Peter Fonda explains the then new term to Jack Nicholson over a campfire in the 1967 movie "Easy Rider". And it soon caught on, and spread beyond the counter culture. And now all Americans address male workmates with "hey dude". Men and women alike will call men "dudes".


Oh....that's what that movies called.

Anyways, if I recall there is a very interesting acid trip scene in that movie, never saw the whole thing...as I turned it off when my mom came home because I thought she'd disapprove of the drug use I was like 14 or 15 when I was watching it.(of course she had no problem with me listening to pink floyd even though a good amount of the songs are about psychedelic drugs so maybe she would not have cared if I was watching that movie) I recall the acid trip part and the part after the campfire talk where jack nicholson's character gets killed. But yeah never was able to see the rest since I couldn't remember the name of the movie.
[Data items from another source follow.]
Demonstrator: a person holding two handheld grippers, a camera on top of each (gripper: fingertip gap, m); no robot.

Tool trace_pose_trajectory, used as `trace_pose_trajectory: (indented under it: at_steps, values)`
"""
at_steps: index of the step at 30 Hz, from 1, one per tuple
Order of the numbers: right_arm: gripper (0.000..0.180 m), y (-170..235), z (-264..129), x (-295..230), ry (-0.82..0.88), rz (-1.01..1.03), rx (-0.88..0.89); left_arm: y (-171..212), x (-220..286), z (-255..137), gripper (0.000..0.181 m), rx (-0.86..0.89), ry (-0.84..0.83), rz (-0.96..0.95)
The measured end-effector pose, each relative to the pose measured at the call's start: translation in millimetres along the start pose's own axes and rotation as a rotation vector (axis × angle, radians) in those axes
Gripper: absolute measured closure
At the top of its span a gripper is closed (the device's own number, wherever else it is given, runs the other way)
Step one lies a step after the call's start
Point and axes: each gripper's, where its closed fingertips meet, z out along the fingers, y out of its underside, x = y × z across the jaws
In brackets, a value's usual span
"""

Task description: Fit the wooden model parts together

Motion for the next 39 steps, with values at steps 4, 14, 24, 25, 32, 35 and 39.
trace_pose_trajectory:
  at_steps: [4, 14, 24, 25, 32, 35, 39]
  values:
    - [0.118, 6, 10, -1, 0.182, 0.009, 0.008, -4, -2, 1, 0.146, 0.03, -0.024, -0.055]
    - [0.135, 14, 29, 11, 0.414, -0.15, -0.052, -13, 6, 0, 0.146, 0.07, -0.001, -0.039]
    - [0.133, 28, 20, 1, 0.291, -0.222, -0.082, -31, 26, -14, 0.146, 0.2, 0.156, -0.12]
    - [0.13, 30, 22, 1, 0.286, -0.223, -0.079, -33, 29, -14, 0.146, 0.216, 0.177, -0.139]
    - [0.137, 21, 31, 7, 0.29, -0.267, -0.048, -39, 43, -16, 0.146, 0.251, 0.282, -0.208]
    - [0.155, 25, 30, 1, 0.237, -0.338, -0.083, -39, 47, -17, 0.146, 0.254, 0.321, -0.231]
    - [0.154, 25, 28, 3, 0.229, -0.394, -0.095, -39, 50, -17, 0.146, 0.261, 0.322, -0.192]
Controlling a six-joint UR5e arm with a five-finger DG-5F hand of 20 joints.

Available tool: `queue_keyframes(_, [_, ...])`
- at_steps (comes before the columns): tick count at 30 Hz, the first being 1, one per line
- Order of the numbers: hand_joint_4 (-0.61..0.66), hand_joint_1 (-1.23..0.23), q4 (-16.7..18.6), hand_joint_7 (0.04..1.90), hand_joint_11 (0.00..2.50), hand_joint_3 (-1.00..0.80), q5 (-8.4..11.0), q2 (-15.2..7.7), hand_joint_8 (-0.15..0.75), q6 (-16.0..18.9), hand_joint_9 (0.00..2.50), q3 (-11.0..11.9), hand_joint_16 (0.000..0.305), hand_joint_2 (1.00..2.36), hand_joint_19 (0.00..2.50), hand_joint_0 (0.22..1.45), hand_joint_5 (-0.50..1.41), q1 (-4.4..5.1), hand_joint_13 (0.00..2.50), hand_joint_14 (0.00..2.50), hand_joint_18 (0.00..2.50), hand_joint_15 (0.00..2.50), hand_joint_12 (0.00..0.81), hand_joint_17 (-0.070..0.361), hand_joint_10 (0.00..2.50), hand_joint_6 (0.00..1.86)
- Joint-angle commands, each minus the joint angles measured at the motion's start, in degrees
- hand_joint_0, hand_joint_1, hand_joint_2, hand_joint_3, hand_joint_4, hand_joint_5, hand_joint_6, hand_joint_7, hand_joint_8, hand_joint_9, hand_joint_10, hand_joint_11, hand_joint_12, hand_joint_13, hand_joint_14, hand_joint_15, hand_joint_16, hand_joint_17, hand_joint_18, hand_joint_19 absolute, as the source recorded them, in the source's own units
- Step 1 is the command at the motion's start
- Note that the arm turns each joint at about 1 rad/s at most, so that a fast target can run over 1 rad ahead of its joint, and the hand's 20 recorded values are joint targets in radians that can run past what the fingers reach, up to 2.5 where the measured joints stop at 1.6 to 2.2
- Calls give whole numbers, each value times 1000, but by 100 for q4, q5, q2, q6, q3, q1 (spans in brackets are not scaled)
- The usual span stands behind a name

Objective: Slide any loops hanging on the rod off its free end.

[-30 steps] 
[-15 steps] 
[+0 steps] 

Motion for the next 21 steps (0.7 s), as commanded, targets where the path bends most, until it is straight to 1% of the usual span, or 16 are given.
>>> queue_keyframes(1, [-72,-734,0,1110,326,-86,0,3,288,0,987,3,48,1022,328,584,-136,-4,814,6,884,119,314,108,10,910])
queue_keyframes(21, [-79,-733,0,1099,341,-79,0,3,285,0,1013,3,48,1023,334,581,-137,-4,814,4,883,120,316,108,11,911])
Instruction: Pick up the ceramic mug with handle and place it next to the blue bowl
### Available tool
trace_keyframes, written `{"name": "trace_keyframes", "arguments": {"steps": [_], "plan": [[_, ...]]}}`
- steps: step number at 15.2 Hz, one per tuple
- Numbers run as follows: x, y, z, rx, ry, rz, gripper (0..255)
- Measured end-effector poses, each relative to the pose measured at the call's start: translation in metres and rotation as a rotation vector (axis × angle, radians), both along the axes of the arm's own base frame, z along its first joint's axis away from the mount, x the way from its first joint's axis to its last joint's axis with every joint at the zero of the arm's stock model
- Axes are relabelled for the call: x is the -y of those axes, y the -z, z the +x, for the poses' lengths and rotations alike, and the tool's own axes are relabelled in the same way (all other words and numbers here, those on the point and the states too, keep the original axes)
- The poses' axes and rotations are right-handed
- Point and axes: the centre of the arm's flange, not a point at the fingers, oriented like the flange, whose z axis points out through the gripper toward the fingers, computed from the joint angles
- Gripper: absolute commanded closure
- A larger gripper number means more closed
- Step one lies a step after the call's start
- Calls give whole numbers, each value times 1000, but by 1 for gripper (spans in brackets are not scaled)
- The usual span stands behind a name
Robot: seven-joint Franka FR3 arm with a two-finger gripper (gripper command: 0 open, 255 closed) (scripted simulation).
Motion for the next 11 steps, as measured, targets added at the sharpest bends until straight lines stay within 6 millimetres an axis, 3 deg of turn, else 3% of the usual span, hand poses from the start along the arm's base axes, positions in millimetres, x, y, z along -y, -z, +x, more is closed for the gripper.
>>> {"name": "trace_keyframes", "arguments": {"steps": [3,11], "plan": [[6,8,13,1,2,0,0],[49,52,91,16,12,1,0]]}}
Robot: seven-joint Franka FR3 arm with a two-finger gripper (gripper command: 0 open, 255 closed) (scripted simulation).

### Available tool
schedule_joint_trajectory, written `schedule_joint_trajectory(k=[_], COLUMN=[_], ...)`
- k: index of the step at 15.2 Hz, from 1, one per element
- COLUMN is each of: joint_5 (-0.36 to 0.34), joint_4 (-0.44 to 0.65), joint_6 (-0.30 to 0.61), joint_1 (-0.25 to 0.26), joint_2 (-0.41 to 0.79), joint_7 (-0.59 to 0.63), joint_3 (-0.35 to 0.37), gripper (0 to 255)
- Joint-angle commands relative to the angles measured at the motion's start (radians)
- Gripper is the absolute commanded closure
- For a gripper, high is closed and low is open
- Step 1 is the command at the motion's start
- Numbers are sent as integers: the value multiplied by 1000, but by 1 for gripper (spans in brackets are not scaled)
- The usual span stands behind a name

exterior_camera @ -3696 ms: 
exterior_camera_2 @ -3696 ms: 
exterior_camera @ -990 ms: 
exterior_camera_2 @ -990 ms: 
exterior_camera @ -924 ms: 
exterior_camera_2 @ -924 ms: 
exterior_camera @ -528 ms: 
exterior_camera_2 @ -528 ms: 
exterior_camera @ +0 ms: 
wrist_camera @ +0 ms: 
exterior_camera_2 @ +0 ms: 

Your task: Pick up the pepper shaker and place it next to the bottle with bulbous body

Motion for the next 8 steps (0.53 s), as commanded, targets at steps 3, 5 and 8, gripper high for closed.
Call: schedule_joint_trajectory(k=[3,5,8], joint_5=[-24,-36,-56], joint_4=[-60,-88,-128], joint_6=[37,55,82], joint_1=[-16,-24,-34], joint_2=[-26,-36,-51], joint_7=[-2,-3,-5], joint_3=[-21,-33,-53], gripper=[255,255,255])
Yes, they trip on acid in a cemetary in New Orleans, as I recall.

It came out when I was 12 or 13 in theaters, so I was too young to see it. Movies in general were changing and would soon have to evolve the now common rating system (before 67 all movies were for general audiences essentially). Everything changed in 67. I had the sound track album- various bands of the time - loved the Steppenwolf song "Born to be Wild", but never actually saw the movie until decades later. My parents sneered at the movie. But your mom is probably of the hippie generation that identified with the movie. She prolly woulda watched it with you. Lol!